▶ Required work: As you look over the data below, please find each line where the word "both" appears, then copy it.

□ □ □ □

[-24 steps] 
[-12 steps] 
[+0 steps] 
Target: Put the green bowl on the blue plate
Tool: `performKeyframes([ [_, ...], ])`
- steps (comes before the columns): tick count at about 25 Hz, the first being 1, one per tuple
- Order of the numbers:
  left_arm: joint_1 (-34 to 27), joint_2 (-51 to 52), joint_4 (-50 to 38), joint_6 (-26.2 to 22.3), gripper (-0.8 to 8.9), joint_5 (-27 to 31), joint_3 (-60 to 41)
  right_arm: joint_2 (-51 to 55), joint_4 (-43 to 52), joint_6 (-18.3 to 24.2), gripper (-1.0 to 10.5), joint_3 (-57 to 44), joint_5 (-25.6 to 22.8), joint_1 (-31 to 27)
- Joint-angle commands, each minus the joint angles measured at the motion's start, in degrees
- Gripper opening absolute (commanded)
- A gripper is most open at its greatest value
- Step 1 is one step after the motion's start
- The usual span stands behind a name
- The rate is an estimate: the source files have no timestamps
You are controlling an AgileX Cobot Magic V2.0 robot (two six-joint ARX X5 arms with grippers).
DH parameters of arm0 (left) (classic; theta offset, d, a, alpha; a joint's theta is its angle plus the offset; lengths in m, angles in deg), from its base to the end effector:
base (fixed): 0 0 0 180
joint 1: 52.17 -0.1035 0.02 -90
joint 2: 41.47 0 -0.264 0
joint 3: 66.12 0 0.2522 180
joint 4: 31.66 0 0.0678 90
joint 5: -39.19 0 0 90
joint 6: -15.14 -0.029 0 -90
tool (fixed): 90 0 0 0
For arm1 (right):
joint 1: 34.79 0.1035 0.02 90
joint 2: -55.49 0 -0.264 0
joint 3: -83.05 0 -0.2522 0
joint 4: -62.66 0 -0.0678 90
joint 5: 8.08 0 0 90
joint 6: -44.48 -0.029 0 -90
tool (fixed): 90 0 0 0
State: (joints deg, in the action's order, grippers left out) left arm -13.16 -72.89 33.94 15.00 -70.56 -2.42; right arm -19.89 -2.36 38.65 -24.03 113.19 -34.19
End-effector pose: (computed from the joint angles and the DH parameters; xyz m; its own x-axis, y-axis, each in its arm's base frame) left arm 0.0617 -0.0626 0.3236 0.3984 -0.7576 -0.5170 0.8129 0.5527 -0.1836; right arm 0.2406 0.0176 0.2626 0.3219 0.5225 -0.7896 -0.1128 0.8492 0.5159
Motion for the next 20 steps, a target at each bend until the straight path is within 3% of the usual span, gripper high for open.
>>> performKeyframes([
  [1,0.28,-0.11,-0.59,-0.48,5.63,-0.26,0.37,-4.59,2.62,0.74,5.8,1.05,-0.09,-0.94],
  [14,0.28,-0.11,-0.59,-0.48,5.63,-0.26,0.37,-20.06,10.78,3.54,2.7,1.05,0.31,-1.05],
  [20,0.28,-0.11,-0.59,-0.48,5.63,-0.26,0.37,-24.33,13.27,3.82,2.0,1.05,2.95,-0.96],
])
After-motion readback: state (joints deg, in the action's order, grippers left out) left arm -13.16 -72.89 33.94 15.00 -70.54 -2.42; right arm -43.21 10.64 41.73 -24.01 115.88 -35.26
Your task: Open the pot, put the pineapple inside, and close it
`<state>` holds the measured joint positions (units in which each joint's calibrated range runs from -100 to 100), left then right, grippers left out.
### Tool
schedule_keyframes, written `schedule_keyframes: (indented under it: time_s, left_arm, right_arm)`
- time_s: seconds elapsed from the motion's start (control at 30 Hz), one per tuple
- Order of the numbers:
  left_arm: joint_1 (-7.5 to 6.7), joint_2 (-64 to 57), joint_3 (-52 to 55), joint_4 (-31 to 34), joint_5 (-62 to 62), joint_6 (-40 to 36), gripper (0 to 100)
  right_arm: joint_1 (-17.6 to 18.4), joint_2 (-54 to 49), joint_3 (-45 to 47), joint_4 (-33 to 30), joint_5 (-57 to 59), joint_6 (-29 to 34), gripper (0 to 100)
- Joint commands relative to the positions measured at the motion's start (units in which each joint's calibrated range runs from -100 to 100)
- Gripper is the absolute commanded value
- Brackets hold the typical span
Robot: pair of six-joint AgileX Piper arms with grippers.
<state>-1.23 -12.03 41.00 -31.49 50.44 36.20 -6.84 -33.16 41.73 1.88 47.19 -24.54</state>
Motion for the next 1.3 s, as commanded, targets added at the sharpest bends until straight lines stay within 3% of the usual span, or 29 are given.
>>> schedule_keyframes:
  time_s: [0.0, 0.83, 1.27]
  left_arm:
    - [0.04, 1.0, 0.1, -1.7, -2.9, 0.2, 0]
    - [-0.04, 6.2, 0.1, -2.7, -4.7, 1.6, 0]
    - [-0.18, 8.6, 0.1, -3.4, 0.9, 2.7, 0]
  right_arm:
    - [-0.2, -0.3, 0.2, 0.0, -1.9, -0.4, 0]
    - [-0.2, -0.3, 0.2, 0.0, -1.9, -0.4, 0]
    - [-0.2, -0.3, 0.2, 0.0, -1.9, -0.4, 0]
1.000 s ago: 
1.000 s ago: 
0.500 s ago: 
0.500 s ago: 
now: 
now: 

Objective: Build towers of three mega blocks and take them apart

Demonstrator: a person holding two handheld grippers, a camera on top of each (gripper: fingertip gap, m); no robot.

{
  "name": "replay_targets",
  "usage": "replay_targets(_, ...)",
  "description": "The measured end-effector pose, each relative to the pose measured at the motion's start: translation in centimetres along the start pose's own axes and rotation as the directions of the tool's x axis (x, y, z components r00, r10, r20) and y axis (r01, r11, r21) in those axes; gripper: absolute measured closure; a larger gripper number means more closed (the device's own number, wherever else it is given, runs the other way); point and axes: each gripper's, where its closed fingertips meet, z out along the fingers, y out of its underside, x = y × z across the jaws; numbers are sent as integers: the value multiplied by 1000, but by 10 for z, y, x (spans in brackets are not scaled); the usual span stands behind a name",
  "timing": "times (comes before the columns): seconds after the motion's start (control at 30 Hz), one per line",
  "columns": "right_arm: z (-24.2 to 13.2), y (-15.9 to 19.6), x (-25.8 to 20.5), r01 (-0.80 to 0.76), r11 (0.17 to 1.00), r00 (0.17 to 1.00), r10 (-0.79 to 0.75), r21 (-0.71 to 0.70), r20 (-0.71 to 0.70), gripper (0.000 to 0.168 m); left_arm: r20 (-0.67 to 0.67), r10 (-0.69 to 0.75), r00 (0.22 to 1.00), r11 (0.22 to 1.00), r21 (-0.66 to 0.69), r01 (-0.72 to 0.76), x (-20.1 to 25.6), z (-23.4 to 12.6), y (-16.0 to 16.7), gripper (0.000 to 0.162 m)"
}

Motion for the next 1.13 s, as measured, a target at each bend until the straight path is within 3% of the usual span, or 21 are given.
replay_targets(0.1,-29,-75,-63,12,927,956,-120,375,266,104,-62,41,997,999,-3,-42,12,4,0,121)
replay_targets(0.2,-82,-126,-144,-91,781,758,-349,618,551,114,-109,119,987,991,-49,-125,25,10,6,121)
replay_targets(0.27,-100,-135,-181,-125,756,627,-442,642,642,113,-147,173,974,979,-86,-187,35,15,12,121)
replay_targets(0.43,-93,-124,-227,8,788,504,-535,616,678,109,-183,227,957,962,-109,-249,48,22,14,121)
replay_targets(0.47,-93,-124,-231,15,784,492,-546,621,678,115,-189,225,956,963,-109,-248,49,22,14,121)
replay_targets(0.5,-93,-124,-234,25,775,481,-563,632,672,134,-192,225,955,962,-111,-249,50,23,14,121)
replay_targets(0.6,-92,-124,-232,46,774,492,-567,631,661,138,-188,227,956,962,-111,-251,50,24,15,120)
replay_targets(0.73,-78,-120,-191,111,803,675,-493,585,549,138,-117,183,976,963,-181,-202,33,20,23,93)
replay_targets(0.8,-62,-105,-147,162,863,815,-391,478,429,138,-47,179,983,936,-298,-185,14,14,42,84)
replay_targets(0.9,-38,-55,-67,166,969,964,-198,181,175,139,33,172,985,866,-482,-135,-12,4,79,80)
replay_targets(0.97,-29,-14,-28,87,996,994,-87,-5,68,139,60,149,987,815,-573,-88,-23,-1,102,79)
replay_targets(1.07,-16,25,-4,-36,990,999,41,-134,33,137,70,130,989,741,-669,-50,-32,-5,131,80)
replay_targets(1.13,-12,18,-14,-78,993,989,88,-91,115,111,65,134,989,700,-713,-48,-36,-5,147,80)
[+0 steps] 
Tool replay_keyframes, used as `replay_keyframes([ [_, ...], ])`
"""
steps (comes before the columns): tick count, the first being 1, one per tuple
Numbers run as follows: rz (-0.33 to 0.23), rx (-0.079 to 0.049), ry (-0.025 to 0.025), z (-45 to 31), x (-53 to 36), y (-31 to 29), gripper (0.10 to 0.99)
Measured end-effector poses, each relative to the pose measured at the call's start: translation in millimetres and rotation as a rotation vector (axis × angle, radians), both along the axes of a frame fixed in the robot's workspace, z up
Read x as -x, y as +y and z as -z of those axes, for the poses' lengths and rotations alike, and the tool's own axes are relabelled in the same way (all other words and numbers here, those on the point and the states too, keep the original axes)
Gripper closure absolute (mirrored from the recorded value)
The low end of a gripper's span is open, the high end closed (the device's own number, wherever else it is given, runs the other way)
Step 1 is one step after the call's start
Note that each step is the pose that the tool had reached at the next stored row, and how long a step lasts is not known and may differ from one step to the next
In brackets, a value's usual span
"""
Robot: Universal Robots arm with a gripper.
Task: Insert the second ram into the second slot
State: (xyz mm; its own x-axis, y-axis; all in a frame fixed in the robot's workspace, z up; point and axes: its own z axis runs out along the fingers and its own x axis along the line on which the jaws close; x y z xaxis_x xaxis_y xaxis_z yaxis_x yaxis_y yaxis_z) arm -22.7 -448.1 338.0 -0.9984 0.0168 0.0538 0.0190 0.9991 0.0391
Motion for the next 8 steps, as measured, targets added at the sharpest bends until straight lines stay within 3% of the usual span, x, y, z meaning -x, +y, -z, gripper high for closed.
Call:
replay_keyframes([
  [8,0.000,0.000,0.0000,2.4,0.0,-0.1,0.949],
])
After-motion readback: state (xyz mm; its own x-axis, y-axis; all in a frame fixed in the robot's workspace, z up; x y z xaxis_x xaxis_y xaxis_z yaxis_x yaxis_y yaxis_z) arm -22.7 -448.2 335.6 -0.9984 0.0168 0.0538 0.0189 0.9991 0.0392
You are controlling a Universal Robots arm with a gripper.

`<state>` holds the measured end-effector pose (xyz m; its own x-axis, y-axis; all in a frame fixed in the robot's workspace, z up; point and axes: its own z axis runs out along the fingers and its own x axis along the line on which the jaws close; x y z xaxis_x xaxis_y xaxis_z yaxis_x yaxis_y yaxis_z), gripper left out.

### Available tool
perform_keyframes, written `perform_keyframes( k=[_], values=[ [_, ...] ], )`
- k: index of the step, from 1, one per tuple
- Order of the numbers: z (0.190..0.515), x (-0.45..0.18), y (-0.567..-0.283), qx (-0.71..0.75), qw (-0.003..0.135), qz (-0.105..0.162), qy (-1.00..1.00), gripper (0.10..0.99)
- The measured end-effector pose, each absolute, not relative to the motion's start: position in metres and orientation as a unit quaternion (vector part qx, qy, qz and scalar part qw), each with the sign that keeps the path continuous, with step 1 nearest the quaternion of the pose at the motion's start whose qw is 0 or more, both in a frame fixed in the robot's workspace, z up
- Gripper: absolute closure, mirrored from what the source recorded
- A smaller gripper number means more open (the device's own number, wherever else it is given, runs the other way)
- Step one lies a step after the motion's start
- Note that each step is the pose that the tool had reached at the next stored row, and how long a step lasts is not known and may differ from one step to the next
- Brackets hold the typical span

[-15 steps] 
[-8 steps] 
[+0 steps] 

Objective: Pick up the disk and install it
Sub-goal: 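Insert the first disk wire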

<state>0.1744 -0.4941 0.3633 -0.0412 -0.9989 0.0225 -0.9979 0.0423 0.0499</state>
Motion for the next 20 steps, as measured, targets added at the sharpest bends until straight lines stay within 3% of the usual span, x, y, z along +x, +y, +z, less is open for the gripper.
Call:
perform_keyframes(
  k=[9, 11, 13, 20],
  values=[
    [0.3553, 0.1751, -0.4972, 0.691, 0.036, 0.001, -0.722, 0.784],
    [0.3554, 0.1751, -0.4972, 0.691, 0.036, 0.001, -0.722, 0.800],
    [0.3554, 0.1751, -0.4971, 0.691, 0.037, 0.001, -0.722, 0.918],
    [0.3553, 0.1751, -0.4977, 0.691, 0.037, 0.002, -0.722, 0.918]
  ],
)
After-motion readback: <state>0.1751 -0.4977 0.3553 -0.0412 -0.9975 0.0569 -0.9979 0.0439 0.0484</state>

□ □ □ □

▶ Exercise output:
Measured end-effector poses, each relative to the pose measured at the call's start: translation in millimetres and rotation as a rotation vector (axis × angle, radians), both along the axes of a frame fixed in the robot's workspace, z up
- The measured end-effector pose, each absolute, not relative to the motion's start: position in metres and orientation as a unit quaternion (vector part qx, qy, qz and scalar part qw), each with the sign that keeps the path continuous, with step 1 nearest the quaternion of the pose at the motion's start whose qw is 0 or more, both in a frame fixed in the robot's workspace, z up

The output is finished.